> **Aim of the exercise**: Print the lines below word for word, beginning with the first and ending with the line that holds "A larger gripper", and skip every picture.
===============
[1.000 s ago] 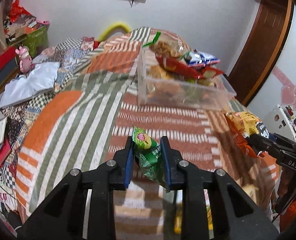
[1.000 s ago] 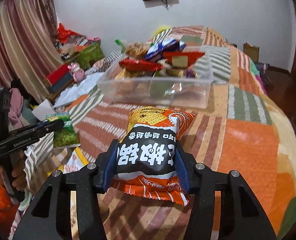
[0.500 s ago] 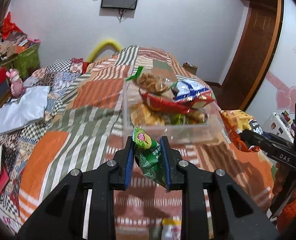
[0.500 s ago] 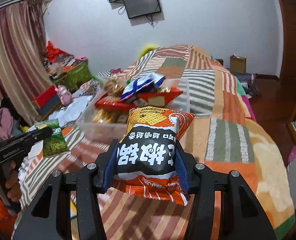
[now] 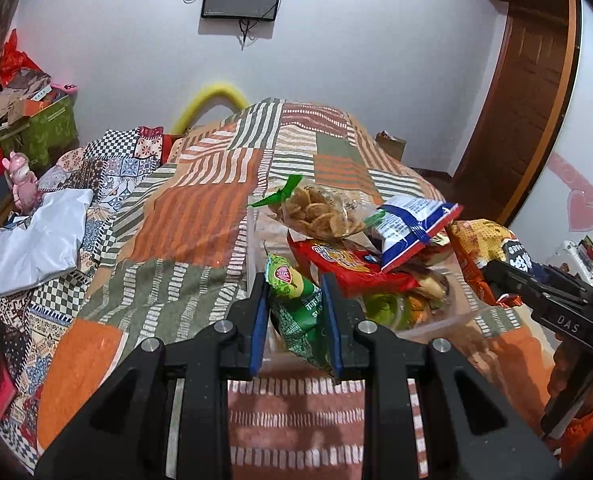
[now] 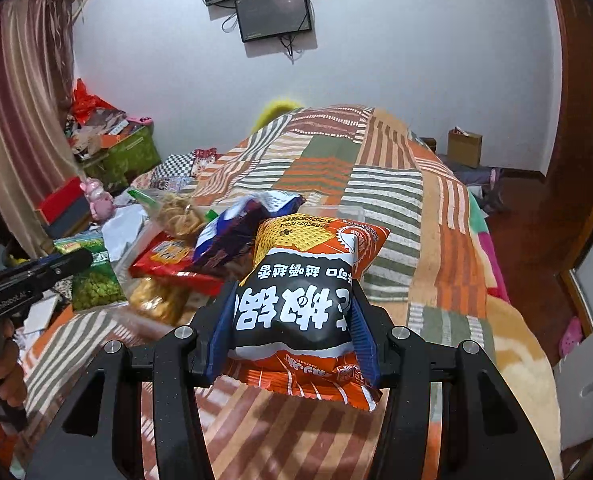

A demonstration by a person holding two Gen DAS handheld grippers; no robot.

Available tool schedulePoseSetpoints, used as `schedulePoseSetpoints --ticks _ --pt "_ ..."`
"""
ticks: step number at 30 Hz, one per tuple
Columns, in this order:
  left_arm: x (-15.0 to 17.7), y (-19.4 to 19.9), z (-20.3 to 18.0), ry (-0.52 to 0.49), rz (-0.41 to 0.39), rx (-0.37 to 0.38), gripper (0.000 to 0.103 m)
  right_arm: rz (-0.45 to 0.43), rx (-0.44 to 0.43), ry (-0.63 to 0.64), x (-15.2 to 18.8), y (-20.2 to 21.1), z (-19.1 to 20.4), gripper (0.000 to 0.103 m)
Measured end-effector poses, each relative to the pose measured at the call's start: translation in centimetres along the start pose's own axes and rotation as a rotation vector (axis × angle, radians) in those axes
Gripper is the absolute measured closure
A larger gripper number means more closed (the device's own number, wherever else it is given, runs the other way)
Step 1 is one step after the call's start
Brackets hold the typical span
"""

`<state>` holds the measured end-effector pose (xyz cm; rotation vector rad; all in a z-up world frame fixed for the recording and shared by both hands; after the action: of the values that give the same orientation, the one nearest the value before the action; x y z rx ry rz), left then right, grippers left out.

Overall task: Organize snacks
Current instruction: 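Lower both bags onto the pile in the clear box and open both grippers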

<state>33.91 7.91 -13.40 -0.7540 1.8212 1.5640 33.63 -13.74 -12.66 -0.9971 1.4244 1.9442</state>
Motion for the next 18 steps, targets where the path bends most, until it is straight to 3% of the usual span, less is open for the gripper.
schedulePoseSetpoints --ticks 7,15,18 --pt "-0.1 -2.4 -0.1 -0.014 0.017 -0.009 0.078 0.042 0.013 0.049 0.8 -2.5 1.1 0.056" --pt "0.3 -4.2 0.9 0.005 0.055 -0.031 0.076 0.04 0.028 0.097 0.8 -2.4 1.5 0.055" --pt "0.6 -4.3 1.4 0.023 0.069 -0.036 0.07 0.043 0.032 0.102 0.8 -2.2 1.6 0.053"
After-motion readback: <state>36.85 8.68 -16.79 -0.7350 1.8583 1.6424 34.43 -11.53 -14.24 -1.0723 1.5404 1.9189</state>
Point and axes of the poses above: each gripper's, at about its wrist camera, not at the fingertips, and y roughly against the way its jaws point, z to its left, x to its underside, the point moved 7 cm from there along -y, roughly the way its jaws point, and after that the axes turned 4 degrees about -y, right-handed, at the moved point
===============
> **Your solution**:
[1.000 s ago] 
[1.000 s ago] 
[0.500 s ago] 
[0.500 s ago] 
[now] 
[now] 

A demonstration by a person holding two Gen DAS handheld grippers; no robot.

Available tool schedulePoseSetpoints, used as `schedulePoseSetpoints --ticks _ --pt "_ ..."`
"""
ticks: step number at 30 Hz, one per tuple
Columns, in this order:
  left_arm: x (-15.0 to 17.7), y (-19.4 to 19.9), z (-20.3 to 18.0), ry (-0.52 to 0.49), rz (-0.41 to 0.39), rx (-0.37 to 0.38), gripper (0.000 to 0.103 m)
  right_arm: rz (-0.45 to 0.43), rx (-0.44 to 0.43), ry (-0.63 to 0.64), x (-15.2 to 18.8), y (-20.2 to 21.1), z (-19.1 to 20.4), gripper (0.000 to 0.103 m)
Measured end-effector poses, each relative to the pose measured at the call's start: translation in centimetres along the start pose's own axes and rotation as a rotation vector (axis × angle, radians) in those axes
Gripper is the absolute measured closure
A larger gripper number means more closed (the device's own number, wherever else it is given, runs the other way)

This completes the response.